Using the data below, report how many lines hold the word "camera". Include nothing else in the reply.
****************
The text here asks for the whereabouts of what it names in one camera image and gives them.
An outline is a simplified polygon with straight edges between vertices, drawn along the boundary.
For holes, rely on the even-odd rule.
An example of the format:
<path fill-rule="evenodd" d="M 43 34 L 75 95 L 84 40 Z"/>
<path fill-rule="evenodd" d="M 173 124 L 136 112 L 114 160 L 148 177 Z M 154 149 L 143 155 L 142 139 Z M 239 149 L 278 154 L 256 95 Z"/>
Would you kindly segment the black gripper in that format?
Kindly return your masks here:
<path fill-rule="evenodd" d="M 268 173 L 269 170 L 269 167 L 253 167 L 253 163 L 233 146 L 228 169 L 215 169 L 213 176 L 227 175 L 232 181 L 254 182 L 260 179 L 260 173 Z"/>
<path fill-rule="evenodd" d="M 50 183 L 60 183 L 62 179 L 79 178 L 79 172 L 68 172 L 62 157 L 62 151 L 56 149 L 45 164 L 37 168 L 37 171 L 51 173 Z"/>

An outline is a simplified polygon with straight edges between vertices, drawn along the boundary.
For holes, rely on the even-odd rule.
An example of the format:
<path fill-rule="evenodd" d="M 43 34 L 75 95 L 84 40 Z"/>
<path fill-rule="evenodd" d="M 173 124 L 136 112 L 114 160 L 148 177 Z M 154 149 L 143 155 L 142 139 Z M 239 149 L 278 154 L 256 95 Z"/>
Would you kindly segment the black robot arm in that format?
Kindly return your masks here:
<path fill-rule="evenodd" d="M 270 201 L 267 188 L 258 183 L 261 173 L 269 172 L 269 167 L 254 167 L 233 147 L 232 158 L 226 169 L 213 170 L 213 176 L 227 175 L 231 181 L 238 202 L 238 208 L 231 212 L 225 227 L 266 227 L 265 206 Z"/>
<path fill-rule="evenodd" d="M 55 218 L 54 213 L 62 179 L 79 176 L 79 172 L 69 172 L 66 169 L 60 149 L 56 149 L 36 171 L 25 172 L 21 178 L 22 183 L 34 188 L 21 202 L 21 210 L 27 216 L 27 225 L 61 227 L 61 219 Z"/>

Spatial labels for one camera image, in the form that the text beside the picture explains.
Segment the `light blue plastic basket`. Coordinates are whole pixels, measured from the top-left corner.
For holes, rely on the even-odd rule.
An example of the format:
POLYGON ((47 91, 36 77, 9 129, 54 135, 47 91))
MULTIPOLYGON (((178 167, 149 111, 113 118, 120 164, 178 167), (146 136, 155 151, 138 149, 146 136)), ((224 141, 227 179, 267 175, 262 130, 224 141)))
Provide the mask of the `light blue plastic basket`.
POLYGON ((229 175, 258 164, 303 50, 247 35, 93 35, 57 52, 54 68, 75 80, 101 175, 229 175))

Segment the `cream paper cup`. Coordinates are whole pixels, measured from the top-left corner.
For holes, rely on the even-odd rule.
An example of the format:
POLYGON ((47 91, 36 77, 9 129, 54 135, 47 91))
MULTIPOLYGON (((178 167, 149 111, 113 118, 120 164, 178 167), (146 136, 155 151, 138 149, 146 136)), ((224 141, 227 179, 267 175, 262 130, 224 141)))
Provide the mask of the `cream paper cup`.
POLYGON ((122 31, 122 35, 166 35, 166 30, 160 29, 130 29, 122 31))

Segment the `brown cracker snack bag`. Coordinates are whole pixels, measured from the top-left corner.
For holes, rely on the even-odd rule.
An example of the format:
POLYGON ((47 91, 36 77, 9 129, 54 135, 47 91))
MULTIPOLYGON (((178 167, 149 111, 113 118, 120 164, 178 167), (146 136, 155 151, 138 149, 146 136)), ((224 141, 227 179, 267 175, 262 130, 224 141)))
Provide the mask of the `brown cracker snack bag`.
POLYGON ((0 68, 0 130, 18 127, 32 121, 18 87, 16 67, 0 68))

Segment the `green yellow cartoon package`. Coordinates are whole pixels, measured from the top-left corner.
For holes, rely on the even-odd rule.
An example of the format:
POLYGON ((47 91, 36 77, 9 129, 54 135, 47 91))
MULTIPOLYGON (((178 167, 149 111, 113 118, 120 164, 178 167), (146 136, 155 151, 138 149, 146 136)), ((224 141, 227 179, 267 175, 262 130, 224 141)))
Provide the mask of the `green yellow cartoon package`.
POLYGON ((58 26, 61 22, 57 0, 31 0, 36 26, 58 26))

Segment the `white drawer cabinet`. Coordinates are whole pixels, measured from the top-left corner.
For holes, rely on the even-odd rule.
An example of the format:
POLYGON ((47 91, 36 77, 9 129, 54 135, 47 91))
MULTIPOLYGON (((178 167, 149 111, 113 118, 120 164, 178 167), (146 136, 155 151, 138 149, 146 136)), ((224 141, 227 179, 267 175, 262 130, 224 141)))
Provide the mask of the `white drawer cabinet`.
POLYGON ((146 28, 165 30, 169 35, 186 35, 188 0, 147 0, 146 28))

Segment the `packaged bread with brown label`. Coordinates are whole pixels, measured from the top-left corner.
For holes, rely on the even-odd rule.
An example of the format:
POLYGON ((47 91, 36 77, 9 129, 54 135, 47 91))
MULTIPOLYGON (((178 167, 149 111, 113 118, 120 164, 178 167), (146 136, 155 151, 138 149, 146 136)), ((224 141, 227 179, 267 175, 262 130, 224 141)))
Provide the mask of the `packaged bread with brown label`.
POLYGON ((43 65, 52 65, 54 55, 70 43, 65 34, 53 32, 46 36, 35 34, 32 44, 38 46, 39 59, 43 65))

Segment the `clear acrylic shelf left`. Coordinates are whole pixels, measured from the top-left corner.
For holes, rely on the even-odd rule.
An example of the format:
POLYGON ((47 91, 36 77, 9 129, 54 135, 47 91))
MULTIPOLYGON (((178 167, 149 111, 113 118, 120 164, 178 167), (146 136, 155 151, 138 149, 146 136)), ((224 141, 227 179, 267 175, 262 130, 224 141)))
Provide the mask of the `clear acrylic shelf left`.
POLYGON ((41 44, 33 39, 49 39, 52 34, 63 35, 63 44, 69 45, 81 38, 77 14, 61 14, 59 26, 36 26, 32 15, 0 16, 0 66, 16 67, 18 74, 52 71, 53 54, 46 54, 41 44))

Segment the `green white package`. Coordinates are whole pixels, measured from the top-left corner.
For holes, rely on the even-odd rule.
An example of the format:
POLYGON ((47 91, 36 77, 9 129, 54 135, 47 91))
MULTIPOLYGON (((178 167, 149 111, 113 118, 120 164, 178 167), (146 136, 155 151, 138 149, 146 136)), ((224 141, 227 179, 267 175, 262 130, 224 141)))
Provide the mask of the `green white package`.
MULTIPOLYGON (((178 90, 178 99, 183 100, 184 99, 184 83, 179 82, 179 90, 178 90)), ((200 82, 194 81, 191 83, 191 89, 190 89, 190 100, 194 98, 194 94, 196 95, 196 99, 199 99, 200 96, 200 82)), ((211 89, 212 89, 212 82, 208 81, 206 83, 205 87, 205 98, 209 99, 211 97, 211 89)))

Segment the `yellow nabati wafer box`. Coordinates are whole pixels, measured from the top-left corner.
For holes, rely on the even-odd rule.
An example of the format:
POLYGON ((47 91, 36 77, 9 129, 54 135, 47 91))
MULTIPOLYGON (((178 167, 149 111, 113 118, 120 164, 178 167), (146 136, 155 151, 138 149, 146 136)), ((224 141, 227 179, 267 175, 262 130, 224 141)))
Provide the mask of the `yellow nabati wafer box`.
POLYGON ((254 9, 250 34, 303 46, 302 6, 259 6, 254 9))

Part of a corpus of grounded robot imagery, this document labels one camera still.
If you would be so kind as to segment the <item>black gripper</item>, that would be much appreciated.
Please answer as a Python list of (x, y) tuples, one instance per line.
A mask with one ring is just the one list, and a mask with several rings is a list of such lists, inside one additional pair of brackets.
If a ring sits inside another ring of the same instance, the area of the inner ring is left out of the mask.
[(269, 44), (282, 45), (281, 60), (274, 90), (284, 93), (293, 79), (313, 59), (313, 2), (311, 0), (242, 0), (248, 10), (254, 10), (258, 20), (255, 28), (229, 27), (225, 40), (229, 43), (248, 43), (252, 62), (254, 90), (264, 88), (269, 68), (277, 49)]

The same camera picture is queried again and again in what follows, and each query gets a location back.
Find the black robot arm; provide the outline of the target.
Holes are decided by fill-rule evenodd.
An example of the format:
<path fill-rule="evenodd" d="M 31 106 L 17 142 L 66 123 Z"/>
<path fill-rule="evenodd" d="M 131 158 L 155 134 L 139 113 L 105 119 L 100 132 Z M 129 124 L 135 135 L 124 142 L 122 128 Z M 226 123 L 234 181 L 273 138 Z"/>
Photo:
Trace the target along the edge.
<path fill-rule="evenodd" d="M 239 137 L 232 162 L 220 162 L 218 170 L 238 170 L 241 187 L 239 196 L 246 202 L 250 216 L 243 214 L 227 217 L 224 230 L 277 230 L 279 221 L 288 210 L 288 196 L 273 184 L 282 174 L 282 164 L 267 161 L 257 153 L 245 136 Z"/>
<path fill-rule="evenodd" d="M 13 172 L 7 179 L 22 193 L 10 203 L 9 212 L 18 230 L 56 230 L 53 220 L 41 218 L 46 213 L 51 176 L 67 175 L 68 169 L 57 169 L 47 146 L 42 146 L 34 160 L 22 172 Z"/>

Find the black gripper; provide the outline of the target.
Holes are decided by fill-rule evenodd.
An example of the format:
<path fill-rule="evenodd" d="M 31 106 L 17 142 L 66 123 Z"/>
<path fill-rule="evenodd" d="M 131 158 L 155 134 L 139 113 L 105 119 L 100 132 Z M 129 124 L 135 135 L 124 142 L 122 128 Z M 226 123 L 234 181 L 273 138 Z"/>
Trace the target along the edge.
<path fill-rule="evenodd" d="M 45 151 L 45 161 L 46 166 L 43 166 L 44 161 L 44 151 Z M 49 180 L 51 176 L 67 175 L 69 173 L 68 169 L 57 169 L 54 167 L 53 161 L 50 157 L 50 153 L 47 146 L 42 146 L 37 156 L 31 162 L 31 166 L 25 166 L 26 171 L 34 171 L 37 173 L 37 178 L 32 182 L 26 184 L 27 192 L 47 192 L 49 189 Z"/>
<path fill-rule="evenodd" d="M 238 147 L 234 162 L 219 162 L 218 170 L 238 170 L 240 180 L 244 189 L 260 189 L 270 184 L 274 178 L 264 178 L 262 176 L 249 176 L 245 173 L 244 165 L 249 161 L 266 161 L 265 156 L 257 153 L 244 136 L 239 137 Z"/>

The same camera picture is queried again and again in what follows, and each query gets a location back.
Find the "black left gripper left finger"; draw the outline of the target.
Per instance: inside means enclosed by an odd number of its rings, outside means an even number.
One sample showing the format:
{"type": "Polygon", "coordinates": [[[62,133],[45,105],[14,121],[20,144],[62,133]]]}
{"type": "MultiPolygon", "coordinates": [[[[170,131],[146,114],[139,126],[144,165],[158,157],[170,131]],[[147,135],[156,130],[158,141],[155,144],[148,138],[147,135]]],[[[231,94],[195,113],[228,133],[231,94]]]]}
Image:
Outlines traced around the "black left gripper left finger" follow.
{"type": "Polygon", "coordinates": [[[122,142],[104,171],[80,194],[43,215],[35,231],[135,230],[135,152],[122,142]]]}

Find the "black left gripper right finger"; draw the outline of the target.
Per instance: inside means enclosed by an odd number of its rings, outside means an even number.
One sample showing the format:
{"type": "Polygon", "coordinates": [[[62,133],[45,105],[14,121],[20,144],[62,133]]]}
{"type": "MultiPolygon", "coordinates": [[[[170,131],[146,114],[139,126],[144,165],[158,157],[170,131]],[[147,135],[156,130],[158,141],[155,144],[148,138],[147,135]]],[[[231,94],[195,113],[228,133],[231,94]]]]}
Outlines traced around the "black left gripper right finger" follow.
****************
Problem solution:
5